The same reporting also stresses how polarized the wage structure is: around 130,000 workers are clustered among the lowest-paid, while a similar number are at the top end, which is presented as evidence of strong social stratification in the labor market.

Education does not always guarantee higher pay

One of the most striking findings highlighted in the coverage is that high educational attainment does not always translate into higher income across sectors. In the field of accommodation and food services, where average wages are among the lowest, employees with master’s degrees or doctorates earned an average of 111,064 dinars. That was still less than the pay of a worker with only eight grades of primary school employed in the information and communications sector, according to the comparison cited in the report.

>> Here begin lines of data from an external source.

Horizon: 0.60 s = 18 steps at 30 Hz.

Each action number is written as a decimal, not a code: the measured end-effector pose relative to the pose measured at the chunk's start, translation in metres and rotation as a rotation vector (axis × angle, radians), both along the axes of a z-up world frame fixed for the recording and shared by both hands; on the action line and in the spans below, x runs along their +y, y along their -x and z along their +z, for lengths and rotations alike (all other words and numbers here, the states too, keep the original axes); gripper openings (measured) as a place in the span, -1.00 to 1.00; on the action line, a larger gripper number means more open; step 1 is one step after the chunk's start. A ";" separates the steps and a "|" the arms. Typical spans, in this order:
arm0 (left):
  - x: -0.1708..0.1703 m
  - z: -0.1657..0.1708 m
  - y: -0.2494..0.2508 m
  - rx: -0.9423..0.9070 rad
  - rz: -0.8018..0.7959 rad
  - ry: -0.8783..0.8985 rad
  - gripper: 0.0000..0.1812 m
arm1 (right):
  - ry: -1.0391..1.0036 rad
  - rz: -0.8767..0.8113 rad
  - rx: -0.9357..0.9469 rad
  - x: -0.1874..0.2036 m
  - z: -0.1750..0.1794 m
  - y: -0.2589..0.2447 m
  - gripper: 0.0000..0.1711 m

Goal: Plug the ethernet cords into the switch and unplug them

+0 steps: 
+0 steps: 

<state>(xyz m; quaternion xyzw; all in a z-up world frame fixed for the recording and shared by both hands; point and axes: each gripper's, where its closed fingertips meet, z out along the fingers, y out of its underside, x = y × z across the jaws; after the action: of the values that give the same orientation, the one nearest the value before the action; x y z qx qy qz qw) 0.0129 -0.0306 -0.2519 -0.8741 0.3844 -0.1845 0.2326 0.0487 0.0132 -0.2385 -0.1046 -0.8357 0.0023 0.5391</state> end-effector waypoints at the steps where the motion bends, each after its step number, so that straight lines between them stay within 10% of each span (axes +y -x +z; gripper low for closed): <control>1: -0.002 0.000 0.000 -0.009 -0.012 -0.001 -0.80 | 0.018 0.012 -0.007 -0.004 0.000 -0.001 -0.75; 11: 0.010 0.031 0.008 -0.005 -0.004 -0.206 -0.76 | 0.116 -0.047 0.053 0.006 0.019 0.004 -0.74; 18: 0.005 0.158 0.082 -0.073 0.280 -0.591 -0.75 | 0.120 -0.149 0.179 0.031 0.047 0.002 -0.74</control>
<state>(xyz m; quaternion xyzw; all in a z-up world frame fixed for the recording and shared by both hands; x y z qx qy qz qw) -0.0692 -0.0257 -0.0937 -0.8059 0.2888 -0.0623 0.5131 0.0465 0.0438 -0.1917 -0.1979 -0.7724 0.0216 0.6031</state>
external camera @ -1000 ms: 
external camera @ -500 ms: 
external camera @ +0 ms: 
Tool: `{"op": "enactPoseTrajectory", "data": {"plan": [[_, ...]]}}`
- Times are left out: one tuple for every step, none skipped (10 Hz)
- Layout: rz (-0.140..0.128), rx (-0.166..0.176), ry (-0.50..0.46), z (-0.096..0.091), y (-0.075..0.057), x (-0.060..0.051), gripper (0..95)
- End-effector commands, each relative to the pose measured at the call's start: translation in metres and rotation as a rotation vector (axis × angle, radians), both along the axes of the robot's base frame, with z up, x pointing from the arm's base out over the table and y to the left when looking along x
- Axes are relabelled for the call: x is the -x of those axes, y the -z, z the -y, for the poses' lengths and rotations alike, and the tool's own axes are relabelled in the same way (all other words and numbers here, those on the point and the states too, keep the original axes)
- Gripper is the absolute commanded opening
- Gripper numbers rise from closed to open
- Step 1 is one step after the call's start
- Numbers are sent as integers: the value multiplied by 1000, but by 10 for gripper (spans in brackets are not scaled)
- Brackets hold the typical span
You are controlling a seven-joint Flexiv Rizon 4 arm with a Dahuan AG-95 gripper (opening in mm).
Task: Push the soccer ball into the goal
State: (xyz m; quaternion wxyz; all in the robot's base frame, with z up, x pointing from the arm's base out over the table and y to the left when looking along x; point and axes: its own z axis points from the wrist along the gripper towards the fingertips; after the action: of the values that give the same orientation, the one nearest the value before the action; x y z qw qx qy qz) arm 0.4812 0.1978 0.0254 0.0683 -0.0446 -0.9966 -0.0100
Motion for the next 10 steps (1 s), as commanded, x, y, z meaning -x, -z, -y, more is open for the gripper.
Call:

The same article notes that the lowest average wages were recorded in accommodation and food services, where workers without completed secondary education earned 55,343 dinars on average, those with secondary education 65,081 dinars, and university graduates 108,182 dinars. These figures were used to underline how strongly sector matters in Serbia’s wage system, sometimes more than formal education itself.

The gender pay gap remains significant

The reporting also points to a persistent gender wage gap. According to data published by the Republic Statistical Office and cited in the articles, women earned about 14 percent less than men, or roughly 15,000 dinars less on average. For September 2025, average net pay for men stood at 116,337 dinars, compared with 101,256 dinars for women.

This gap appears across the labor market and is especially pronounced in some categories of highly educated workers, where the difference in pay between men and women was described as even sharper. The reporting presents this as evidence that Serbia’s wage inequality is not only sectoral and educational, but also strongly gendered.

Minimum wage context and the broader takeaway

The articles you provided are centered primarily on average wages, pay distribution, sectoral differences and the gender gap, rather than on a newly announced statutory minimum wage level. What they collectively show is that although Serbia’s official average salary has risen above 109,000 dinars, most workers remain well below that figure, median earnings are substantially lower, and structural inequalities remain visible across sectors, education levels and gender.

Taken together, the coverage presents a labor market in which headline wage growth does not fully reflect everyday reality for most employees: only a minority earns above average, two-thirds remain in the lower-middle pay brackets, some highly educated workers earn less than lower-qualified workers in stronger sectors, and women continue to be paid significantly less than men.